CASL creates an opt-in regime that prohibits the sending of a CEM (subject to limited exceptions) unless the recipient has given informed consent (express or implied in limited circumstances) to receive the CEM and the CEM complies with prescribed formalities, including an effective unsubscribe mechanism. CASL applies to a regulated CEM if a computer system in Canada is used to send or access the CEM, regardless of the location of the CEM sender or CEM recipient.

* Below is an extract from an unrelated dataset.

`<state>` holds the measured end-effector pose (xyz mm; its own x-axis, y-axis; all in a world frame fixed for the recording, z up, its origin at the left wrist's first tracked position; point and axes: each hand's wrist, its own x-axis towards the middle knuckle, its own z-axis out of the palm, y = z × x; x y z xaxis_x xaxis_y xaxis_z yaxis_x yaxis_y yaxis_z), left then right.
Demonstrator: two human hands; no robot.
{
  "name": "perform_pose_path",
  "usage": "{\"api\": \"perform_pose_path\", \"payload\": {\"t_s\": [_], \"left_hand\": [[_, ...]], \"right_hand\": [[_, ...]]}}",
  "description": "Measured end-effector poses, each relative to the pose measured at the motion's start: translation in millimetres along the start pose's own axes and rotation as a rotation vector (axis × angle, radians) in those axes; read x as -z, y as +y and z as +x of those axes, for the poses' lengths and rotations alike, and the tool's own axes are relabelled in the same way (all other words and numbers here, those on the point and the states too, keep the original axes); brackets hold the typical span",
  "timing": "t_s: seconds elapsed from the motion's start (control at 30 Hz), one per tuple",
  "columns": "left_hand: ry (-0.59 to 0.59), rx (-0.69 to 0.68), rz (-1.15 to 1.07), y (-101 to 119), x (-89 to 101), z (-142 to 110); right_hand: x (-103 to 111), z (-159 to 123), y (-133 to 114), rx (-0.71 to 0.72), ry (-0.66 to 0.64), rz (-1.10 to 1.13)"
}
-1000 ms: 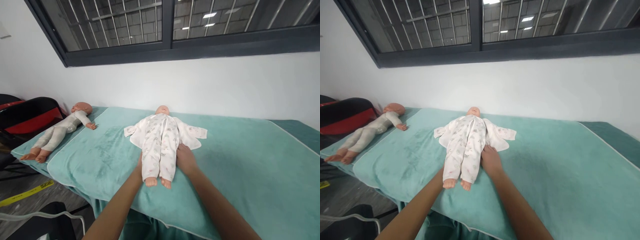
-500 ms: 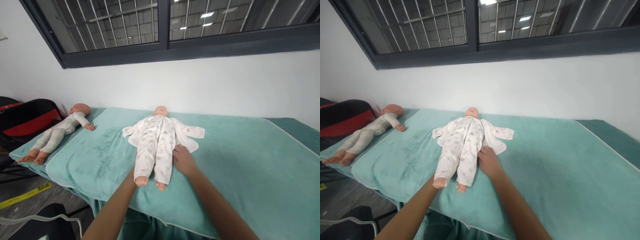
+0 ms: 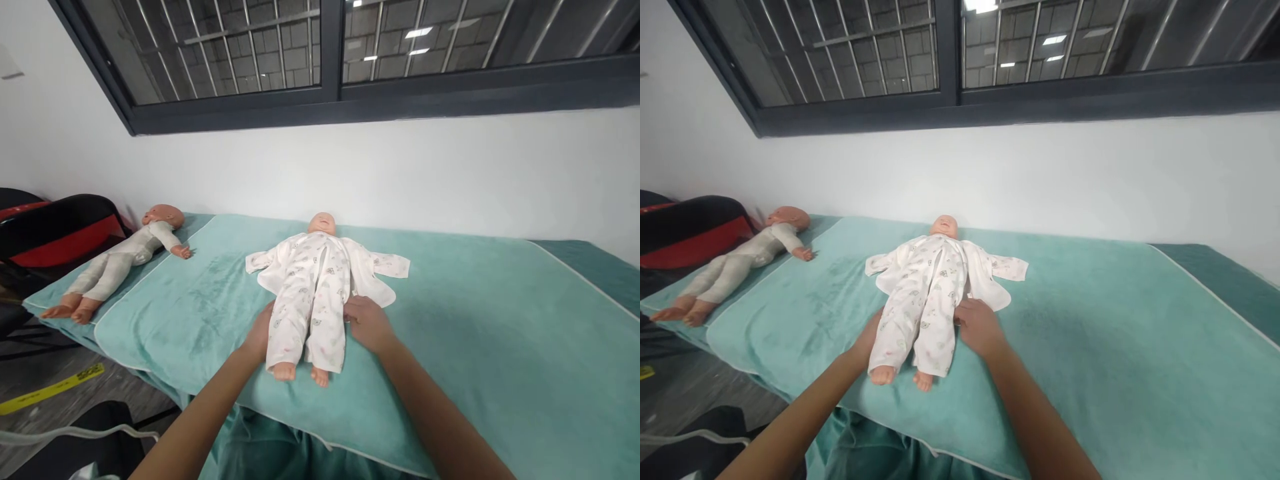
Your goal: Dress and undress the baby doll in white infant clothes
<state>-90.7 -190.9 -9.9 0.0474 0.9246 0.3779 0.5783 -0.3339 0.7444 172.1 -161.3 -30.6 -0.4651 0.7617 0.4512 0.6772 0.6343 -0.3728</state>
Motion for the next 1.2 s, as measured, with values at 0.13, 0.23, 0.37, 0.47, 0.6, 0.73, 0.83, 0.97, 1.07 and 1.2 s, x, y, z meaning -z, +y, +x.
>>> {"api": "perform_pose_path", "payload": {"t_s": [0.13,0.23,0.37,0.47,0.6,0.73,0.83,0.97,1.07,1.2], "left_hand": [[-0.077,0.001,0.02,-21.9,3.5,8.3],[0.103,0.164,0.024,-38.9,1.6,15.8],[0.257,0.29,0.015,-43.0,-2.3,25.3],[0.208,0.306,-0.055,-29.8,-1.6,22.7],[0.063,0.308,-0.154,-8.7,2.1,-6.1],[-0.029,0.341,-0.151,-0.2,4.4,-52.5],[-0.051,0.293,-0.141,1.0,4.1,-83.4],[-0.046,0.153,-0.083,7.3,-2.4,-107.9],[-0.026,0.125,0.024,16.6,-12.6,-114.9],[0.032,0.078,0.163,27.1,-26.5,-117.6]], "right_hand": [[4.7,-1.2,-4.3,-0.044,-0.011,0.036],[7.8,-1.9,-5.1,-0.079,0.003,0.132],[8.9,-1.5,-3.0,-0.124,0.043,0.215],[9.5,-1.6,-4.6,-0.126,0.092,0.219],[14.5,-12.3,-22.9,-0.095,0.038,0.23],[19.2,-39.7,-51.4,-0.114,-0.119,0.258],[16.6,-58.2,-64.6,-0.113,-0.129,0.243],[8.4,-64.0,-69.5,-0.107,-0.133,0.163],[5.6,-63.2,-71.4,-0.125,-0.08,0.215],[8.8,-73.5,-73.4,-0.123,0.015,0.57]]}}
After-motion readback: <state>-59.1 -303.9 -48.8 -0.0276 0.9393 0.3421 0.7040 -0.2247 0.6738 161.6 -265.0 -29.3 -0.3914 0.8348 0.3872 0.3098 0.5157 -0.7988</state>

In 2015, regulatory authorities began enforcing CASL against Canadian businesses, including:
- Compu Finder – violation notice and $1.1 million penalty for allegedly sending CEMs without consent and without a required unsubscribe mechanism;
- PlentyofFish Media – voluntary settlement and $48,000 penalty for allegedly sending CEMs without a required unsubscribe mechanism;
- Porter Airlines – voluntary settlement and $150,000 penalty for allegedly sending CEMs without proof of consent, without required information or without a required unsubscribe mechanism; and
- Aviscar and Budgetcar – administrative proceedings for allegedly false or misleading representations to the public, including misleading promotional emails, regarding vehicle rental prices.
The enforcement actions demonstrate that CASL violations can have potentially serious financial and reputational consequences for Canadian businesses.